If seen, the corona pandemic has had an impact on the economies around the world. Almost all the countries have spent by taking loans. It was also their compulsion to do this, because if it was not done, the demand in the market would have reduced further. In America, the reforms could happen much faster, because the amount of money it pumped into the economy was about 20 percent of its GDP (Gross Domestic Product). We also handed over about three lakh crore rupees to our economy, but it was only 1.5 percent of our GDP. This is the reason why our demand could not pick up here. We have adopted a ‘supply-side’ policy and not a ‘demand-side’. Even in the year 2019, we reduced the corporate tax rates thinking that companies would invest the remaining money, but other than sectors like telecom, IT, pharma, many companies struggled with lack of demand and they avoided investment. As a result, our investment percentage was close to 36% before the pandemic, reaching 32.

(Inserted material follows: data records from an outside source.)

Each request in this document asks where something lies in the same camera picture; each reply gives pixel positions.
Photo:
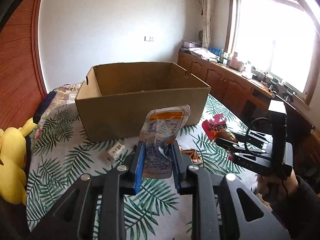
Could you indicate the beige curtain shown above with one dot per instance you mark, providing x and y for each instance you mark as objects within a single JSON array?
[{"x": 206, "y": 15}]

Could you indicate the white wall switch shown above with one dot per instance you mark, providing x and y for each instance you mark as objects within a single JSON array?
[{"x": 149, "y": 38}]

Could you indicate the stack of folded papers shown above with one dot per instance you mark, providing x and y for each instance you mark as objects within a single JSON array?
[{"x": 202, "y": 53}]

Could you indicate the pink drumstick snack packet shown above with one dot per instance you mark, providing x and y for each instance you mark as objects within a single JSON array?
[{"x": 216, "y": 128}]

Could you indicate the long wooden cabinet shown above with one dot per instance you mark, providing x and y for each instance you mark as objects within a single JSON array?
[{"x": 225, "y": 87}]

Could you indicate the purple box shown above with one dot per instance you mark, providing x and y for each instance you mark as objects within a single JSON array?
[{"x": 189, "y": 44}]

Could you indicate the silver orange-label snack packet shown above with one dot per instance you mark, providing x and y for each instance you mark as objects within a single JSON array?
[{"x": 162, "y": 127}]

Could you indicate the small white snack packet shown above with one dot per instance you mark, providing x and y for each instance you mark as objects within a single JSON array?
[{"x": 113, "y": 152}]

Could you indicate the small grey fan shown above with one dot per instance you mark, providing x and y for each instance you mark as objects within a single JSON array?
[{"x": 200, "y": 36}]

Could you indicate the wooden-framed window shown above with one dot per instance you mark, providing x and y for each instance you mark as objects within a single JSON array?
[{"x": 272, "y": 37}]

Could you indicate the clear bottle with green cap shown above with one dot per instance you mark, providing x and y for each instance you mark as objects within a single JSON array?
[{"x": 248, "y": 70}]

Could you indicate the leaf-printed bed sheet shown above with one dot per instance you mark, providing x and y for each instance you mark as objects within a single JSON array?
[{"x": 75, "y": 160}]

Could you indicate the person's right forearm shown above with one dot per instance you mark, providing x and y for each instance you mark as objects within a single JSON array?
[{"x": 302, "y": 210}]

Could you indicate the yellow plush toy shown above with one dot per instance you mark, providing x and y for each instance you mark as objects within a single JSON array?
[{"x": 12, "y": 160}]

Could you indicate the navy cloth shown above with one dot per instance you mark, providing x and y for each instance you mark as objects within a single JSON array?
[{"x": 45, "y": 106}]

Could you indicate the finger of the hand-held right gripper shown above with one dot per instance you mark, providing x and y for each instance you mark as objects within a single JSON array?
[
  {"x": 240, "y": 148},
  {"x": 257, "y": 136}
]

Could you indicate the person's right hand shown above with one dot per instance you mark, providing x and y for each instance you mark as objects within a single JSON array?
[{"x": 277, "y": 188}]

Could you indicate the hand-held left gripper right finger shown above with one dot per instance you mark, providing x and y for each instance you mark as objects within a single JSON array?
[{"x": 175, "y": 167}]

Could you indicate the black metal gadget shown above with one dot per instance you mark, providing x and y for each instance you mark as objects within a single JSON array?
[
  {"x": 289, "y": 92},
  {"x": 274, "y": 87}
]

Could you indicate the brown cardboard box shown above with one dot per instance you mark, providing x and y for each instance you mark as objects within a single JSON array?
[{"x": 140, "y": 110}]

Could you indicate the floral quilt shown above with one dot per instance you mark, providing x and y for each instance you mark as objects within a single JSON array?
[{"x": 65, "y": 95}]

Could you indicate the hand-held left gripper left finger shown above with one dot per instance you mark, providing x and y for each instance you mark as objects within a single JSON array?
[{"x": 139, "y": 170}]

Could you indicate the brown shiny snack wrapper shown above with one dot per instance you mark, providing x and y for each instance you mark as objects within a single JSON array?
[{"x": 192, "y": 157}]

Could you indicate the blue box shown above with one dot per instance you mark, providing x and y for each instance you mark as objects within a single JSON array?
[{"x": 215, "y": 51}]

So, how to increase income? For this the government has to provide employment especially to the poor. Reserve Bank figures show that during the pandemic, of course, the budget for MNREGA was increased to Rs 1.1 lakh crore, but it was not enough. In this, the beneficiary got only 45 days of work, while the number of days should be at least 100. Clearly, the money in MNREGA will have to be almost doubled. Similarly, attention will also have to be paid to the Urban Employment Guarantee Scheme, for which expenditure on education, health, urban infrastructural development etc. will have to be increased.
Micro industries will also have to overcome the problems caused by GST. If possible, it should be made a ‘last-point tax’, that is, the only tax levied when the product reaches the hands of the consumer. This may end the tradition of giving input credit, which has caused a lot of damage to the small and micro industry. The country’s micro-industries are also grappling with the constraints of technical constraints, non-availability of credit and marketing constraints. For this cooperatives should be formed. It is interesting to know that 99 percent of the MSME sector is owned by micro industries, but the government announcements for this sector usually go into the account of small and medium scale industries. If a separate ministry is formed for micro industries and a separate ministry for small and medium industries, then not only new employment opportunities will be created in micro industries, but the demand will also increase here. The government should increase the rates of direct taxes and support indirect taxes. If these few steps are also taken, then our economy can get back on track much faster.